-------- Data records --------

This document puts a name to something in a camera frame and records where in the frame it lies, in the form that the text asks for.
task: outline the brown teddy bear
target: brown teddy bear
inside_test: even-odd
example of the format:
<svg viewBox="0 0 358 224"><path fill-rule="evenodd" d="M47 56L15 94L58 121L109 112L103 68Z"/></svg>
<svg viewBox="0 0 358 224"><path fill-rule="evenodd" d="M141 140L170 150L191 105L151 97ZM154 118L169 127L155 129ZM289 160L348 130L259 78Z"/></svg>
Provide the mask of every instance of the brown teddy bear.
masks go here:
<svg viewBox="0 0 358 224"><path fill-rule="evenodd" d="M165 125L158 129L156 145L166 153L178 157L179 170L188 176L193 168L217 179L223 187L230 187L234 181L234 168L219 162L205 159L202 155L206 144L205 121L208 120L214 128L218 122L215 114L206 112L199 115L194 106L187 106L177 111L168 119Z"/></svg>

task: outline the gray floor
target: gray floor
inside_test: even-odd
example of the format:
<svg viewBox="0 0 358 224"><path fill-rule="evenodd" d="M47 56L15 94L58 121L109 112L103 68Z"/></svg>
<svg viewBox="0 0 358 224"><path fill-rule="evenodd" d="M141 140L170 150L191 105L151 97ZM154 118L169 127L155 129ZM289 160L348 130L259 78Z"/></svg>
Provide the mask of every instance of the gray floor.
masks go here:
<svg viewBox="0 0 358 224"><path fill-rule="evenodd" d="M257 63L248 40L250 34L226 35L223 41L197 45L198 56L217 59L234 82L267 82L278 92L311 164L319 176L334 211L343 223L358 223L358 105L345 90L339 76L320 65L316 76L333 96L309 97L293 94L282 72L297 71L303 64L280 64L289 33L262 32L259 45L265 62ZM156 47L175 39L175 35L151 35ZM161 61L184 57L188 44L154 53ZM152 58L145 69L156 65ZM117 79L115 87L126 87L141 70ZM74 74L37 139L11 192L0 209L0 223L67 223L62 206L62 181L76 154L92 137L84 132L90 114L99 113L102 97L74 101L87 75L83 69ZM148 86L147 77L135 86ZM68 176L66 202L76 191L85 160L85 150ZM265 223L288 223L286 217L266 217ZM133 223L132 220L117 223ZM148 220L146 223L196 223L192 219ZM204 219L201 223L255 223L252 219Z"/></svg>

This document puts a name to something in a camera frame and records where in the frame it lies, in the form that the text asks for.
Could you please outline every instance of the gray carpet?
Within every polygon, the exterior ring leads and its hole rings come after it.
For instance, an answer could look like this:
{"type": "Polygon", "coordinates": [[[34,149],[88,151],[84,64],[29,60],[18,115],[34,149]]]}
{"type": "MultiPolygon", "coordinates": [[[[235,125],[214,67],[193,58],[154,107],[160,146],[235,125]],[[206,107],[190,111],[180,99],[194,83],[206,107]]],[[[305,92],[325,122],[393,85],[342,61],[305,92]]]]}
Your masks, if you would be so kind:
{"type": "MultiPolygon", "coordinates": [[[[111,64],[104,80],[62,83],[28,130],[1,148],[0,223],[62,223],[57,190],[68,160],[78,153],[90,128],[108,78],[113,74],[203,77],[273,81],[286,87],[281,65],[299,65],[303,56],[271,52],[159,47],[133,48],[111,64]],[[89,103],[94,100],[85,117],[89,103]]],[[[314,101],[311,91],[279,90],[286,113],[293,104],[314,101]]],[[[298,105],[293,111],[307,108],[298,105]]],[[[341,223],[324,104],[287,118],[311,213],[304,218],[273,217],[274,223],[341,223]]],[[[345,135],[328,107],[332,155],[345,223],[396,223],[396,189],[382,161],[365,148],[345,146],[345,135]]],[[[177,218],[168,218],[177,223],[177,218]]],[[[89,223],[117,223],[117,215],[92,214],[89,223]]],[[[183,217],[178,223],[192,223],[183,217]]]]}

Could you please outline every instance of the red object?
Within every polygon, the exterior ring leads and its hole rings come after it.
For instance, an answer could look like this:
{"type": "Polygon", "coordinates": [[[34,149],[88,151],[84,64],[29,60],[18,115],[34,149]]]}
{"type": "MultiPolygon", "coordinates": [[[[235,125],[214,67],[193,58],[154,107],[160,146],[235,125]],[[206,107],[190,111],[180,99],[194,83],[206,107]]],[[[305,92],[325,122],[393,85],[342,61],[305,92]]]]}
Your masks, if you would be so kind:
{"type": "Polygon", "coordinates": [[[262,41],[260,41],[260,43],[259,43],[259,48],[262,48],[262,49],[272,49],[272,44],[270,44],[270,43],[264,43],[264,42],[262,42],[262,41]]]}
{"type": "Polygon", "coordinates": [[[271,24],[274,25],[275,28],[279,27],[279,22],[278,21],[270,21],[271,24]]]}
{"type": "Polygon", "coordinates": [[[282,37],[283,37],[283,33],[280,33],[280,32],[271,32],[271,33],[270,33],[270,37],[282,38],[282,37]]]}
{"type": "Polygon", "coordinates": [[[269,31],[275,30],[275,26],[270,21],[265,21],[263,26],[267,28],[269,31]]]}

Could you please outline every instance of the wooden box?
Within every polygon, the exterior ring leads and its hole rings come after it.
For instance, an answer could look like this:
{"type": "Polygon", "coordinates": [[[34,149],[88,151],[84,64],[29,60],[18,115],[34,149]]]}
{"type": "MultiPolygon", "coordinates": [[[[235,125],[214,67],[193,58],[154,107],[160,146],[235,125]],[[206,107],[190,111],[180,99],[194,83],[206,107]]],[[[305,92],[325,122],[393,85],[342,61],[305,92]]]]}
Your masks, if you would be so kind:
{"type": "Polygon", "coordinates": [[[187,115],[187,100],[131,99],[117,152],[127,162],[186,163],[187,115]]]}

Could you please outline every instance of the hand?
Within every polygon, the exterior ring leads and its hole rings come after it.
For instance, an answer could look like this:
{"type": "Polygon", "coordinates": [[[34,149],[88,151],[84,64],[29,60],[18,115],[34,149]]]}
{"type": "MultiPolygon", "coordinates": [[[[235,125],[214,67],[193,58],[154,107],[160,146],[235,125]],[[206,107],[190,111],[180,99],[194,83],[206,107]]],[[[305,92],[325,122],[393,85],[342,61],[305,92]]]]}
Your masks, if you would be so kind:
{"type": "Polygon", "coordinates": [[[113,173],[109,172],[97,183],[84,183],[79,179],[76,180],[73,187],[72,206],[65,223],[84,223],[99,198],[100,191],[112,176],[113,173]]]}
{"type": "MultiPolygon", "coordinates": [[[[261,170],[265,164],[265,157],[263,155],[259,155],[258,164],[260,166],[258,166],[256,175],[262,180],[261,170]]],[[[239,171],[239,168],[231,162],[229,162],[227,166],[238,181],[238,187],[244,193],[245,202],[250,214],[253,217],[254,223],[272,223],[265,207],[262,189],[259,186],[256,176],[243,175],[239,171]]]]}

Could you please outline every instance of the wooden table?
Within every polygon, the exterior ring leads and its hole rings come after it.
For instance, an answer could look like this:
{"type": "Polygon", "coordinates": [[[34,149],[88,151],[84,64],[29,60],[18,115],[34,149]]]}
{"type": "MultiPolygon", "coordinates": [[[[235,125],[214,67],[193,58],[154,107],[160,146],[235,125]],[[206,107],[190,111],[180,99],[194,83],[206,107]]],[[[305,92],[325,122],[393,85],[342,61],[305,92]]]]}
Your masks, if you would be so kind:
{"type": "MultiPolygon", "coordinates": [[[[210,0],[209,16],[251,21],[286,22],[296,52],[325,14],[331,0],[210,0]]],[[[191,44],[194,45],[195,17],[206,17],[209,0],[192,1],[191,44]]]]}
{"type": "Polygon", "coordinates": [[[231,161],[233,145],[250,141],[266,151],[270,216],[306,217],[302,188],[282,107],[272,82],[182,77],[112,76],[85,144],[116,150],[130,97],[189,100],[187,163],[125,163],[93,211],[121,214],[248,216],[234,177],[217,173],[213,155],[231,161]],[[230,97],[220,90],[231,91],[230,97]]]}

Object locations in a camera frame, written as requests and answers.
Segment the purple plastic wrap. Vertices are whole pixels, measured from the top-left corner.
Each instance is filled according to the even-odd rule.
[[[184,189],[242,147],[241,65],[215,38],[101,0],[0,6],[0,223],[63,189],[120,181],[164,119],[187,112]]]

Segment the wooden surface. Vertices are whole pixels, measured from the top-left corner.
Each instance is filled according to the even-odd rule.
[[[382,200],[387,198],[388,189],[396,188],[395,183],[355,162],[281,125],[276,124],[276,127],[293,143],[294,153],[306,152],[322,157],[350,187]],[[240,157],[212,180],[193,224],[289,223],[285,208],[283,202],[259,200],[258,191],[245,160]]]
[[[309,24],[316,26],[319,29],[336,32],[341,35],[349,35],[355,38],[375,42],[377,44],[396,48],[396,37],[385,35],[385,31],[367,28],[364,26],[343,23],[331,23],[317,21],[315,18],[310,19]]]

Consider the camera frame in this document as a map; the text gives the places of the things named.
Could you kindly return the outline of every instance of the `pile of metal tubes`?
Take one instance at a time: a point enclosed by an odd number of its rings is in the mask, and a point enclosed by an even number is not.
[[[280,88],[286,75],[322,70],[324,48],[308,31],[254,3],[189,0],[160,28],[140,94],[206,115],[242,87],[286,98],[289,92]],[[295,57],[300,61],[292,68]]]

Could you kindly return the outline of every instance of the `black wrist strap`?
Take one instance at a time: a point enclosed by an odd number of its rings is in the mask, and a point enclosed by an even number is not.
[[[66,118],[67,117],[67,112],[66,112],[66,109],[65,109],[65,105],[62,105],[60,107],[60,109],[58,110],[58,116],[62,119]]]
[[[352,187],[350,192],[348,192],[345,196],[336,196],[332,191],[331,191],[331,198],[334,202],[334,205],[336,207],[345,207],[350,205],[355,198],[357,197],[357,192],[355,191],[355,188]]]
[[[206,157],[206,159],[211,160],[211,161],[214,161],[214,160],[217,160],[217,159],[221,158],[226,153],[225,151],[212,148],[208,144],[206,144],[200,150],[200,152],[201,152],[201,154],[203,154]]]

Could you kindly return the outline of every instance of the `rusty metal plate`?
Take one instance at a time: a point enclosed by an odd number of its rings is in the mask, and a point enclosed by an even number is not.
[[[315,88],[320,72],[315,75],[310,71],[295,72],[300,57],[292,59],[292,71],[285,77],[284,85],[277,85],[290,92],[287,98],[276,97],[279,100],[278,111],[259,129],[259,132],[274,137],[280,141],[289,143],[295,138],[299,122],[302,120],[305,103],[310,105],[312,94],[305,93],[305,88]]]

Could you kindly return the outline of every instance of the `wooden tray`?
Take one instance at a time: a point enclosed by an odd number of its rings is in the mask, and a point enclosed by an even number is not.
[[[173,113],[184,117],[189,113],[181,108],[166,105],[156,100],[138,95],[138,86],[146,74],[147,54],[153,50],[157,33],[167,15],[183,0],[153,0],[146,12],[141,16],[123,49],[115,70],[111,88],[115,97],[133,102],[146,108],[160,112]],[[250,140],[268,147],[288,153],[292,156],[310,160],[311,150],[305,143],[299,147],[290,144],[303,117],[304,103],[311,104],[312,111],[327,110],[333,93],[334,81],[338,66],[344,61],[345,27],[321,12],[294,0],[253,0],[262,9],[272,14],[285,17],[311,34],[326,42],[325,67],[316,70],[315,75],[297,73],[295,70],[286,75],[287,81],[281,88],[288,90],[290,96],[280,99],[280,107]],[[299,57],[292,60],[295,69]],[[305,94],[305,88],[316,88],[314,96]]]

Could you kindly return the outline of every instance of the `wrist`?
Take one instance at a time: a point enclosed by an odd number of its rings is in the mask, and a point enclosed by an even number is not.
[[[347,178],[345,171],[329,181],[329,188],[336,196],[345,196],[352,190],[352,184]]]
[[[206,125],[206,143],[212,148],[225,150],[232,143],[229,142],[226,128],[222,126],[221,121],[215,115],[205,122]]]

--------
-------- Data records --------

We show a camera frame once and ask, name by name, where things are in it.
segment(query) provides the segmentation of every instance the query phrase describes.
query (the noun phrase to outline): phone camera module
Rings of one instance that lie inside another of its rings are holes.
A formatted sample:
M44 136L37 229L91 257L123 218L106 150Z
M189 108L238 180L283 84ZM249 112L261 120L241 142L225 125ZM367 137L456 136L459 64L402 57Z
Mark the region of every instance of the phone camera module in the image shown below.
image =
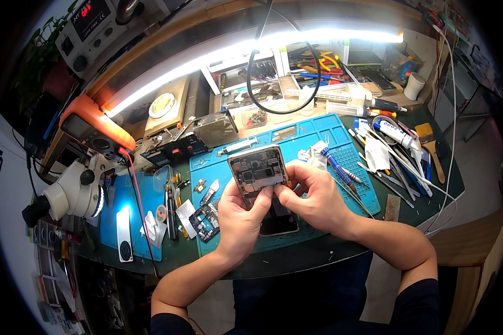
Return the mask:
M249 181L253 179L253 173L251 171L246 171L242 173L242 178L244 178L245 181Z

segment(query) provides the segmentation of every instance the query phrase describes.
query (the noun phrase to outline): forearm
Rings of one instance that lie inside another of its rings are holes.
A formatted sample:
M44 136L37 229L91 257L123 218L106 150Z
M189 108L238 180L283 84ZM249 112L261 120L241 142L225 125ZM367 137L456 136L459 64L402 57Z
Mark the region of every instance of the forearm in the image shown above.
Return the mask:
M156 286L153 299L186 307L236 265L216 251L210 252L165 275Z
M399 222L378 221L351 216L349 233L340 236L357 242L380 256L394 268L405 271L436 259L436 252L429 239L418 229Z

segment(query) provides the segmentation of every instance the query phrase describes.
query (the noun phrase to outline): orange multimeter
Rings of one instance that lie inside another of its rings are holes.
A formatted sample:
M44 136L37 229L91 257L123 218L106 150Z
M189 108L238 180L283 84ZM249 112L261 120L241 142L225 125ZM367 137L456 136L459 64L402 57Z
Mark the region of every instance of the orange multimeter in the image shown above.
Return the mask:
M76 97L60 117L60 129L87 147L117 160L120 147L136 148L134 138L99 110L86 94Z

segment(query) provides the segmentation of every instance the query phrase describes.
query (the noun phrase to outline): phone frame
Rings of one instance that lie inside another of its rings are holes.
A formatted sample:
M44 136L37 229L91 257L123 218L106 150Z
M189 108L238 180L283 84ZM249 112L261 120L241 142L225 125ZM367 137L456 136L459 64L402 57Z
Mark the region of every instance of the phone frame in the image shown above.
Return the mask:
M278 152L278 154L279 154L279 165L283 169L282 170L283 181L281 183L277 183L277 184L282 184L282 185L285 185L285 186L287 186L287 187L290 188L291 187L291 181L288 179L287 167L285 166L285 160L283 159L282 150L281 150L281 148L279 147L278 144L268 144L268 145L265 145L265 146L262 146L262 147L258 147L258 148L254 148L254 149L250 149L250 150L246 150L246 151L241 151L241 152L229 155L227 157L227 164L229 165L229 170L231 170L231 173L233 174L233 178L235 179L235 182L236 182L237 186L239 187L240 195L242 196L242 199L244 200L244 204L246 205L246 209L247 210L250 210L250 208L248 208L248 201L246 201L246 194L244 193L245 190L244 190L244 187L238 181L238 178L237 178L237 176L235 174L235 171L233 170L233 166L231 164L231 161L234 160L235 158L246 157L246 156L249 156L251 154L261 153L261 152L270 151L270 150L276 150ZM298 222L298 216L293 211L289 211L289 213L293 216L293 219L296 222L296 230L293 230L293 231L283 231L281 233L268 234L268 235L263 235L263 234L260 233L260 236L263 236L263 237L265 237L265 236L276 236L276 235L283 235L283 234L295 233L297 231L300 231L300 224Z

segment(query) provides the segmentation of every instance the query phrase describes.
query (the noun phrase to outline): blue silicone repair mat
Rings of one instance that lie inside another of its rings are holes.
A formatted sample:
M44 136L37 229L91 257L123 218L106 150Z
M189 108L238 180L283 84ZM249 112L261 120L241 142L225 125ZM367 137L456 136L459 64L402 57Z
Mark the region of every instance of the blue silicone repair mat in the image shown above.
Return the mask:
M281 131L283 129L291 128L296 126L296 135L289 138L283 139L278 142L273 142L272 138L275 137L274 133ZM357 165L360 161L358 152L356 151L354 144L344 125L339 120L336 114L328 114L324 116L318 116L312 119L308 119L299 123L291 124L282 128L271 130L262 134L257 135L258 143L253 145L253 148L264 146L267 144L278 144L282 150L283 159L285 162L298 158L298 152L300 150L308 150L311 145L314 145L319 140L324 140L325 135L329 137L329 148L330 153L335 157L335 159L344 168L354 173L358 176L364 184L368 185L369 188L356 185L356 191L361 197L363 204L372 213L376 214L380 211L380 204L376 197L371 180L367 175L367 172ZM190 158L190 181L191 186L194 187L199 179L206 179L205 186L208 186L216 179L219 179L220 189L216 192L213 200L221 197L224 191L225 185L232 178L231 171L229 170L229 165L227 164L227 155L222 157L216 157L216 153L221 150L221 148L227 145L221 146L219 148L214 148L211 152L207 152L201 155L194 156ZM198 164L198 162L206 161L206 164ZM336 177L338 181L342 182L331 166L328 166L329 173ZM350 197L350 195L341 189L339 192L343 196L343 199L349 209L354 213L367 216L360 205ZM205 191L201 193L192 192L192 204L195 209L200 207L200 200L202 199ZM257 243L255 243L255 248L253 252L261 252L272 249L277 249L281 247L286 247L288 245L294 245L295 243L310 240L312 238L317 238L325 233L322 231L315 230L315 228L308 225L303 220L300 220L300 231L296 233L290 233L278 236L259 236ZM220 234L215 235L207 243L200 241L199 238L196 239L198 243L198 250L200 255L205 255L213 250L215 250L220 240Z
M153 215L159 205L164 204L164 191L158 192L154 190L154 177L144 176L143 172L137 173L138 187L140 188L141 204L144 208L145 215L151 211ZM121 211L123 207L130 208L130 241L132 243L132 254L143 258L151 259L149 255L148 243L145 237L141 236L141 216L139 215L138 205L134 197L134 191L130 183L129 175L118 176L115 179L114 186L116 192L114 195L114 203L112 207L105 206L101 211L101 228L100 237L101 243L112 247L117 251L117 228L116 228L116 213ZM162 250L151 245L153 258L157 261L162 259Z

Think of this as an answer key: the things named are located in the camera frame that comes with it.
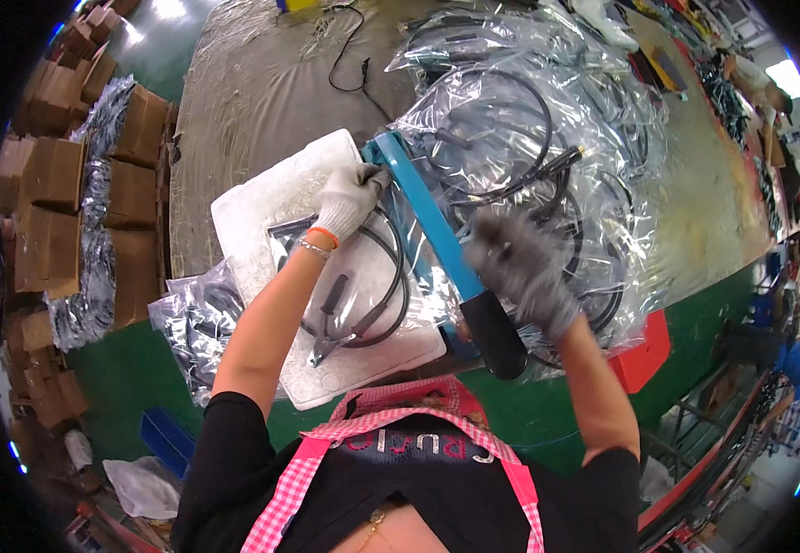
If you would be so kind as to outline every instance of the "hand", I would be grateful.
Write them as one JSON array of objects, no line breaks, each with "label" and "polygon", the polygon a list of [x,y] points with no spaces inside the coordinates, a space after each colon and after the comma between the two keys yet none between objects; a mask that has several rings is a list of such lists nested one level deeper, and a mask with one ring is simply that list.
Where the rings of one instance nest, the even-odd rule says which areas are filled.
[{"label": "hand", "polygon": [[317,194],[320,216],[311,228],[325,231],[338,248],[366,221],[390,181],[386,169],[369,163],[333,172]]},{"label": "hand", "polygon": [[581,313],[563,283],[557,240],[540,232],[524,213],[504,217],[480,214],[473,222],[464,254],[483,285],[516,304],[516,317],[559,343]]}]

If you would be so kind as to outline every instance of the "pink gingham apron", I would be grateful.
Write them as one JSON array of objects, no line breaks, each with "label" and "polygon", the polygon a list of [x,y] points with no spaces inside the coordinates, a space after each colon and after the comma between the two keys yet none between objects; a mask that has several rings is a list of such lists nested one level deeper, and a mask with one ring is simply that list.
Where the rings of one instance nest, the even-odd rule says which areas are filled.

--------

Could you copy each line in the listing above that includes the word "silicone"?

query (the noun phrase to outline): blue silicone repair mat
Mark the region of every instance of the blue silicone repair mat in the image shown above.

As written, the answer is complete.